▸ **EXERCISE PROMPT**
An exact reproduction of the listing is wanted, with the pictures dropped.

•••••

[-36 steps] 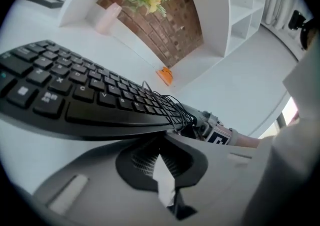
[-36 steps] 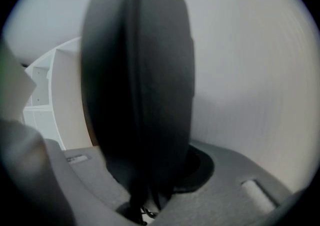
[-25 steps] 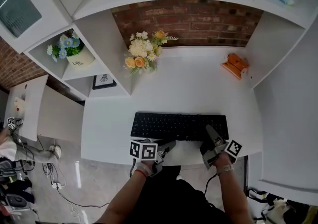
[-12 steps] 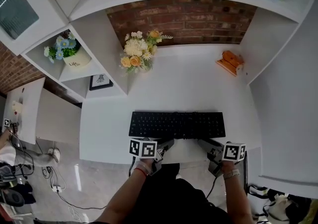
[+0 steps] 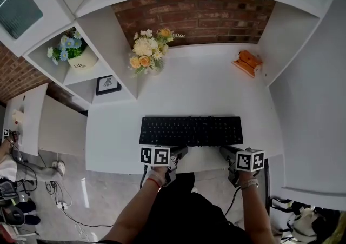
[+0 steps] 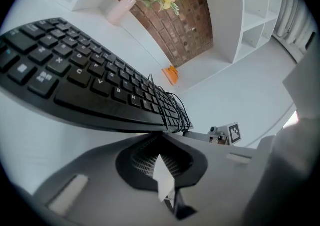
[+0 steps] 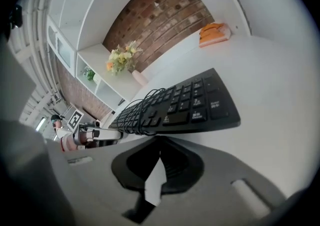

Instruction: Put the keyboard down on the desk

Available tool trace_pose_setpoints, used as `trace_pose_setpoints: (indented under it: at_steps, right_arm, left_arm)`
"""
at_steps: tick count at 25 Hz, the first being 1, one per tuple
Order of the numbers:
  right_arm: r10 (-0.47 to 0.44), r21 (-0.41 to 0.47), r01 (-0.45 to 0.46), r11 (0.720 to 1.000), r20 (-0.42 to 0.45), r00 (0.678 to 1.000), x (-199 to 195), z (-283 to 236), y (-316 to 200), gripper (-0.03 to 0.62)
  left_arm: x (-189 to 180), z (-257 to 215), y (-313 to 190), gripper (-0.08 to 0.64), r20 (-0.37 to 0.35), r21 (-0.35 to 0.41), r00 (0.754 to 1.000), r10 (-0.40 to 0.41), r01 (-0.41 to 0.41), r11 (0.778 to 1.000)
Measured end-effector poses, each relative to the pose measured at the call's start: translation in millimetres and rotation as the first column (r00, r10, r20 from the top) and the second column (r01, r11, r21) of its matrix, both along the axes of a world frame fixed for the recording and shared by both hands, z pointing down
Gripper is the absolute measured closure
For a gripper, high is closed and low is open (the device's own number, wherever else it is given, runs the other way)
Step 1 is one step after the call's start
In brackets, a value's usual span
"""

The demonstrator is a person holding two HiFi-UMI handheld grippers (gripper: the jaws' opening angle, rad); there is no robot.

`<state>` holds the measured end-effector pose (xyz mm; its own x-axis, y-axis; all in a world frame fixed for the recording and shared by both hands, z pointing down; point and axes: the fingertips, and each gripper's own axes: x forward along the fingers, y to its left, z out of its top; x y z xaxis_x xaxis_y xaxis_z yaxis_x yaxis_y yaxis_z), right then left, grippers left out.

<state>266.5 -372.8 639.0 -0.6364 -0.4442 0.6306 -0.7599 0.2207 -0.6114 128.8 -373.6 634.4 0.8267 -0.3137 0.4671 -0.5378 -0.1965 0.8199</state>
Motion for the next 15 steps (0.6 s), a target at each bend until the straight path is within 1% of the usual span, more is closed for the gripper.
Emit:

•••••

▸ **YOUR RESPONSE**
[-36 steps] 
[-36 steps] 
[-25 steps] 
[-12 steps] 
[+0 steps] 
[+0 steps] 
[+0 steps] 

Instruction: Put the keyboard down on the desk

Available tool trace_pose_setpoints, used as `trace_pose_setpoints: (indented under it: at_steps, right_arm, left_arm)`
"""
at_steps: tick count at 25 Hz, the first being 1, one per tuple
Order of the numbers:
  right_arm: r10 (-0.47 to 0.44), r21 (-0.41 to 0.47), r01 (-0.45 to 0.46), r11 (0.720 to 1.000), r20 (-0.42 to 0.45), r00 (0.678 to 1.000), x (-199 to 195), z (-283 to 236), y (-316 to 200), gripper (-0.03 to 0.62)
  left_arm: x (-189 to 180), z (-257 to 215), y (-313 to 190), gripper (-0.08 to 0.64), r20 (-0.37 to 0.35), r21 (-0.35 to 0.41), r00 (0.754 to 1.000), r10 (-0.40 to 0.41), r01 (-0.41 to 0.41), r11 (0.778 to 1.000)
Measured end-effector poses, each relative to the pose measured at the call's start: translation in millimetres and rotation as the first column (r00, r10, r20 from the top) and the second column (r01, r11, r21) of its matrix, both along the axes of a world frame fixed for the recording and shared by both hands, z pointing down
Gripper is the absolute measured closure
For a gripper, high is closed and low is open (the device's own number, wherever else it is given, runs the other way)
Step 1 is one step after the call's start
In brackets, a value's usual span
"""

The demonstrator is a person holding two HiFi-UMI handheld grippers (gripper: the jaws' opening angle, rad); there is no robot.

`<state>` holds the measured end-effector pose (xyz mm; its own x-axis, y-axis; all in a world frame fixed for the recording and shared by both hands, z pointing down; point and axes: the fingertips, and each gripper's own axes: x forward along the fingers, y to its left, z out of its top; x y z xaxis_x xaxis_y xaxis_z yaxis_x yaxis_y yaxis_z), right then left, grippers left out.

<state>266.5 -372.8 639.0 -0.6364 -0.4442 0.6306 -0.7599 0.2207 -0.6114 128.8 -373.6 634.4 0.8267 -0.3137 0.4671 -0.5378 -0.1965 0.8199</state>
Motion for the next 15 steps (0.6 s), a target at each bend until the straight path is within 1% of the usual span, more is closed for the gripper.
Emit:

No part of the exercise is left unanswered.